Resolution on reduction of share capital and bonus issue
In accordance with the proposal of the Board of Directors, the AGM resolved to reduce the share capital by SEK 33,222.79 with cancellation of 3,322,279 repurchased own shares and to increase the share capital through a bonus issue of SEK 33,222.79, without the issuance of new shares.
After the reduction of the share capital and the bonus issue have been completed, the company’s share capital will amount to SEK 1,129,189.18, and the number of registered shares will be 109,596,639, each with a quota value of approximately SEK 0.010303.

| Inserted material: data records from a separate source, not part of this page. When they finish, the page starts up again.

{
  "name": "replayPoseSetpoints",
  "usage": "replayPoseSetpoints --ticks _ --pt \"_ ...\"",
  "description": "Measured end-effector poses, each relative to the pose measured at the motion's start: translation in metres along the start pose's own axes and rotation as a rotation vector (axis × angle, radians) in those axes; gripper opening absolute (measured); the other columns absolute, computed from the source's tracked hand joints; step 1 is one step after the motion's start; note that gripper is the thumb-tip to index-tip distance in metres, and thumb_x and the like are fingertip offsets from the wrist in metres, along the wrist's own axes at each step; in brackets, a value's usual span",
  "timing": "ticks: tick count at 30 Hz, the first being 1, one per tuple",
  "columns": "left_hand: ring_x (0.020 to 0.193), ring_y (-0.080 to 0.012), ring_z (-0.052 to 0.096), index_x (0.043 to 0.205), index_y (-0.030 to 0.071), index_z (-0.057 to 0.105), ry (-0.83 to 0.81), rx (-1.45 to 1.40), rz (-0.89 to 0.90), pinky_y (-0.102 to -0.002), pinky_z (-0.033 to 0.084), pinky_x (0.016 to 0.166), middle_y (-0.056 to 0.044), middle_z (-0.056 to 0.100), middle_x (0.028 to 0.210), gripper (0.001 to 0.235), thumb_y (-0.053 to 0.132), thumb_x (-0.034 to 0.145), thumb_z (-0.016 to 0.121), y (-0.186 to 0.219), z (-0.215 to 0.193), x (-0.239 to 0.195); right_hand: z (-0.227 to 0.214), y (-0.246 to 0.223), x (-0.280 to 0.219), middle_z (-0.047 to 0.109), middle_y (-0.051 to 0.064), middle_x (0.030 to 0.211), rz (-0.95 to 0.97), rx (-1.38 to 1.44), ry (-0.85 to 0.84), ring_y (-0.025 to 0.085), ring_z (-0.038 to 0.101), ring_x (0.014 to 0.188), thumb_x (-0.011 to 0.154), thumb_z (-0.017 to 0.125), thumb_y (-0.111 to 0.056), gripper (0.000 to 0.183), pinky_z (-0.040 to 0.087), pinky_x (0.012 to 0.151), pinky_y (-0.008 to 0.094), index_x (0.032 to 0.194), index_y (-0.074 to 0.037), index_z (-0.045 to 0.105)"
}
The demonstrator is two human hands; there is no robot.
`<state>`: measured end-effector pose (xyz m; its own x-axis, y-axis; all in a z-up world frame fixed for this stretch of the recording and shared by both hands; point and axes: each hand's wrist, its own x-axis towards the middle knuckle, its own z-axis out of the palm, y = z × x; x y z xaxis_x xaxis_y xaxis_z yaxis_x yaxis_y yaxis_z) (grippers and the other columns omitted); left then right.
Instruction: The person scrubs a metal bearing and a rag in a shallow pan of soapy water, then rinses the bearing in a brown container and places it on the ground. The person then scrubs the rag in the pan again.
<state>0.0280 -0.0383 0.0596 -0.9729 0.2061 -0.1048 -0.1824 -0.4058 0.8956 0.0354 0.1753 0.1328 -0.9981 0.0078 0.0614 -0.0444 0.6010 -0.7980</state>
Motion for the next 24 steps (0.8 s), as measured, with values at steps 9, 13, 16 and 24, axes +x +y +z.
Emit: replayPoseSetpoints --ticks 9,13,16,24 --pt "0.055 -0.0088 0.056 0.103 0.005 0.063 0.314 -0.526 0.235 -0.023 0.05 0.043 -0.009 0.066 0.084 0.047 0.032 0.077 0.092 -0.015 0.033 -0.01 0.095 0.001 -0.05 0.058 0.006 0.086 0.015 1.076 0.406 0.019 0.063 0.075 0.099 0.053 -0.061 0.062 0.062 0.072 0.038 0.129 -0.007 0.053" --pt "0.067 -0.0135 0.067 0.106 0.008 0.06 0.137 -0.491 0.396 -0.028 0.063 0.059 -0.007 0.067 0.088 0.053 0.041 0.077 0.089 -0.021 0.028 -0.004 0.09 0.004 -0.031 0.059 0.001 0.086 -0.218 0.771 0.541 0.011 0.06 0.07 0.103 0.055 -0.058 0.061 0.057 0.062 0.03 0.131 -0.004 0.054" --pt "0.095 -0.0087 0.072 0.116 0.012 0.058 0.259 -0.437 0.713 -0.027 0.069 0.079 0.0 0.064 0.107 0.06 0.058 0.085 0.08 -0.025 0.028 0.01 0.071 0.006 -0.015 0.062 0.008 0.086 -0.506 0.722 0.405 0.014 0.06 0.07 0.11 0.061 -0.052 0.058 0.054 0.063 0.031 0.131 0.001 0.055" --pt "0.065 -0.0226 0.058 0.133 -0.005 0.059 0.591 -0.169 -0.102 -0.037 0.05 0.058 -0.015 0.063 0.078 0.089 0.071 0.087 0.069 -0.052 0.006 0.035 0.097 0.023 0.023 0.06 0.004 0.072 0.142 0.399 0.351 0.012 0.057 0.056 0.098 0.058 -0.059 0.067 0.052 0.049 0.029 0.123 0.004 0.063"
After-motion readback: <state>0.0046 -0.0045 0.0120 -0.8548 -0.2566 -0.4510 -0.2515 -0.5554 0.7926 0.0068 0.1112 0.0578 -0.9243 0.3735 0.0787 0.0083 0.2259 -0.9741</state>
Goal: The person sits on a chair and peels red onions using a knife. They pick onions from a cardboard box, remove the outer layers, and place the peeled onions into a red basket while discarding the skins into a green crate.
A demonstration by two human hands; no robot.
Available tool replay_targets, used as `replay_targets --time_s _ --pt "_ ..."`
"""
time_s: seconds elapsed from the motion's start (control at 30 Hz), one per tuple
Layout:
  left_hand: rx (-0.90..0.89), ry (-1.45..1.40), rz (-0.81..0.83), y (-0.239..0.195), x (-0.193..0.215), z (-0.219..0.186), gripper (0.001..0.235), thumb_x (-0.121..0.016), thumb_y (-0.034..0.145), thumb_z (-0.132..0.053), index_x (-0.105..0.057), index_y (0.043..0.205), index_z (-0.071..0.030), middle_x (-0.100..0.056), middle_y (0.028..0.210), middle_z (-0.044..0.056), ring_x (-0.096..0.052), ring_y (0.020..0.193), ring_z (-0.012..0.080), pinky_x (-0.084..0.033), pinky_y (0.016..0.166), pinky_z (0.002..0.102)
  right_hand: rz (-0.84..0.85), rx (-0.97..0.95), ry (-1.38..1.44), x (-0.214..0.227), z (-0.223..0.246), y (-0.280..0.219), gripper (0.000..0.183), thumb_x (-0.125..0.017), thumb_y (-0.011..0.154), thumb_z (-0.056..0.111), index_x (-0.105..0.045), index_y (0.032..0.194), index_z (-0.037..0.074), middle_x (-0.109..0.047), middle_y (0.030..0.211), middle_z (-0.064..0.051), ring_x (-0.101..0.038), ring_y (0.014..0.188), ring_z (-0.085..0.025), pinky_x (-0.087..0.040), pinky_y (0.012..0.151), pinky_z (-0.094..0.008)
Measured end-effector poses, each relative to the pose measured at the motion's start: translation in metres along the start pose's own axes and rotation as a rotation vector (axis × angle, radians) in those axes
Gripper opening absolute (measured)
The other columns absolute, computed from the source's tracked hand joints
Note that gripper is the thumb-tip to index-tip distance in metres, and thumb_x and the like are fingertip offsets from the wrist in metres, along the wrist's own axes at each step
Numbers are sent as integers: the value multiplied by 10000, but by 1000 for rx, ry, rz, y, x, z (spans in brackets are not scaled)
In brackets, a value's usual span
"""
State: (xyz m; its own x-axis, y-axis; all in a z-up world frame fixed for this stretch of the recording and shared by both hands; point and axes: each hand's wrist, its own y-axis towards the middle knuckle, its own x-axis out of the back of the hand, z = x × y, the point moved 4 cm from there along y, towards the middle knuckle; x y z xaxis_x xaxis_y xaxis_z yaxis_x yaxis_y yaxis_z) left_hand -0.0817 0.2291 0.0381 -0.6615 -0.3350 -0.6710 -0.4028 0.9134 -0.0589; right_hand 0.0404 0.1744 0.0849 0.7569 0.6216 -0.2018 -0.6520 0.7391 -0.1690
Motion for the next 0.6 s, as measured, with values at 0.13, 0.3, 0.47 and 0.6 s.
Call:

Resolution on incentive program
In accordance with the proposal of the Board of Directors, the AGM resolved to adopt a long-term share-related incentive program (LTIP 2024/2028) for approximately 10 current and potential future senior executives and other key employees in the RevolutionRace group. The program entails that a maximum of 1,000,000 subscription warrants shall be issued, for subsequent transfer to the participants. There will be no over-subscription. Transfer of the subscription warrants is intended to be effected as soon as practicably possible after the AGM, however not later than 31 December 2024. Transfer to any additional participants may, however, take place up until and including 30 June 2025. Transfer shall be made at market value and in accordance with the principles set out in the Board of Directors’ proposal. Subscription of shares by virtue of subscription warrants may be effected as from 22 November 2027–22 May 2028. The subscription price for new shares shall correspond to 125 per cent of the volume weighted average price paid for the company’s share on Nasdaq Stockholm during the period of five trading days before the day the Participants in LTIP 2024/2028 acquires the warrants, however not lower than the nominal value of the share. The maximum dilution effect of the program is approximately 0.91 per cent calculated as the number of new shares in proportion to the number of existing shares after the cancellation of shares in accordance with the resolution by the AGM.